The Early Romanovs

Sixteen year old Michael Romanov, with a tenuous link to the House of Rurik and Ivan IV through his great aunt Anastasia, ascended the thone in 1613. The Zemsky Sobor, convoked by the Patriarch, endorsed the new Tsar of All the Russias, beginning the dynasty that would rule until the abdication of Nicholas II in the February/March Revolution of 1917. The ascension of the Romanovs ended the horrific Time of Troubles (1598 - 1613.) From the death of Fedor I, sole male survivor of the House of Rurik to Boris Godunov to "False Dmitry" to Basil Shiushky to the liberation of the Kremlin by Mnin, Pozharsky, and Trubetskoy is a confusing tale of political instability, civil war, and foreign invasion.
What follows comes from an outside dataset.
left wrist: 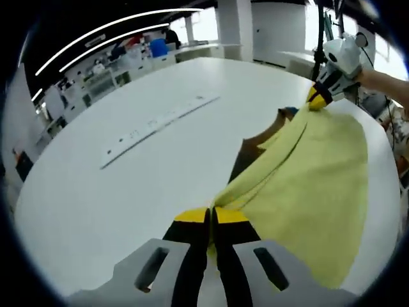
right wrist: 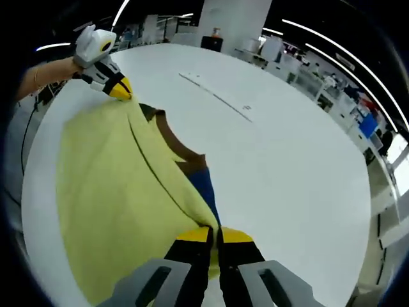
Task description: Fold the garment on the visible template until the final outline fits inside the template.
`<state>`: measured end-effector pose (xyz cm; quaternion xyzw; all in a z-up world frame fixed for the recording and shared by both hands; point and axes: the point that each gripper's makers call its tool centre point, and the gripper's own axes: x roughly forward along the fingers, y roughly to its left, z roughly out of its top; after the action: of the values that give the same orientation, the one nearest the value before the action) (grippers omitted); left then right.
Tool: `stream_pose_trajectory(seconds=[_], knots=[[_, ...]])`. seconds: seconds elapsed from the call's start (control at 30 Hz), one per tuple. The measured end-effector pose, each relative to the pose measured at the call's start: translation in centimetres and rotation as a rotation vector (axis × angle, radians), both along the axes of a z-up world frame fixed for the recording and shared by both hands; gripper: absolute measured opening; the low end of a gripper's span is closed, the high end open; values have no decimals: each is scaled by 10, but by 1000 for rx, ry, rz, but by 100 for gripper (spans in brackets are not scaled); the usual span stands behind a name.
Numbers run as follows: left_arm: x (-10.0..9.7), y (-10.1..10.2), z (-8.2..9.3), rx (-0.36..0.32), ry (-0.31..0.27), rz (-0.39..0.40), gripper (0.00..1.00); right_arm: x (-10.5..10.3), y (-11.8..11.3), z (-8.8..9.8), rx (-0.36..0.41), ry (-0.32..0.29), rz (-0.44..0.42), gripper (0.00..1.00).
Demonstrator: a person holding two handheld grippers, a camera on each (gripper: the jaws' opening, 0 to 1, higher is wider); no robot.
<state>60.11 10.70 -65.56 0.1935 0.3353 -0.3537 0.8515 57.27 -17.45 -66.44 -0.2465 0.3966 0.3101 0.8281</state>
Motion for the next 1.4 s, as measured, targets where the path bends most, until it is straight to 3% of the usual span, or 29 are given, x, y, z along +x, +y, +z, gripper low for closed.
stream_pose_trajectory(seconds=[0.17,0.27,0.4,0.57,0.67,0.77,0.83,0.93,1.0,1.1,1.23,1.33,1.4], knots=[[-3,5,5,30,-12,-30,4,-4,-2,7,10,-5,7,11],[-8,4,9,-18,2,-53,13,-9,-7,10,6,-4,15,15],[-14,11,6,30,-15,-101,23,-15,-11,10,-7,-6,20,20],[-11,15,1,70,-47,-104,18,-14,-20,4,-73,-35,61,15],[-5,15,3,60,-70,-82,9,-10,-24,4,-106,-70,63,3],[-3,17,3,68,-86,-63,5,-6,-26,8,-87,-100,33,0],[0,20,5,71,-109,-43,3,-4,-24,13,-47,-114,2,0],[3,21,12,-11,-102,28,3,-1,-24,20,-4,-121,-31,0],[8,22,12,-62,-88,79,3,5,-24,21,61,-113,-98,0],[12,25,7,-80,-75,129,3,9,-26,16,141,-74,-206,0],[17,26,2,-210,-13,316,4,18,-28,10,225,-63,-326,0],[15,28,-6,-168,-6,319,5,23,-32,9,219,-66,-372,2],[17,28,-4,-185,-21,331,6,24,-35,7,206,-61,-390,5]])
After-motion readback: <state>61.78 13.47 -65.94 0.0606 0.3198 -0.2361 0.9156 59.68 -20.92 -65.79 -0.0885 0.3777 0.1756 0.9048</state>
For a version of the Time of Troubles from the pen of a Russian schoolchild, see

Michael Romanov

Tsar Michael began the long process of reconstruction as well as the creation of a new "tripod" of power based on tsarist authority, the Zemsky Sobor, and the Church (led by his own father, Patriarch Filaret.) Both Michael's parents (Filaret and Martha) were forced to take holy orders, giving up their previous identities (Fyodor, Xenia) during the brief Shiusky era. According to legend and the Glinka opera, A Life for the Tsar, the boyars begged the young man to assume the tsarist throne. His first responsibilities were to restore o-p-u to his troubled land and to secure the dynasty. In the former area, he secured peace treaties with Sweden and Poland, and his second wife, Eudoxia Streshneva, gave him ten children, one of whom was Alexis the Pious/Quiet. He, with his advisors, especially his father as Patriarch, set up a governmental apparatus that included offices for foreign and domestic affairs ("Michael of Russia").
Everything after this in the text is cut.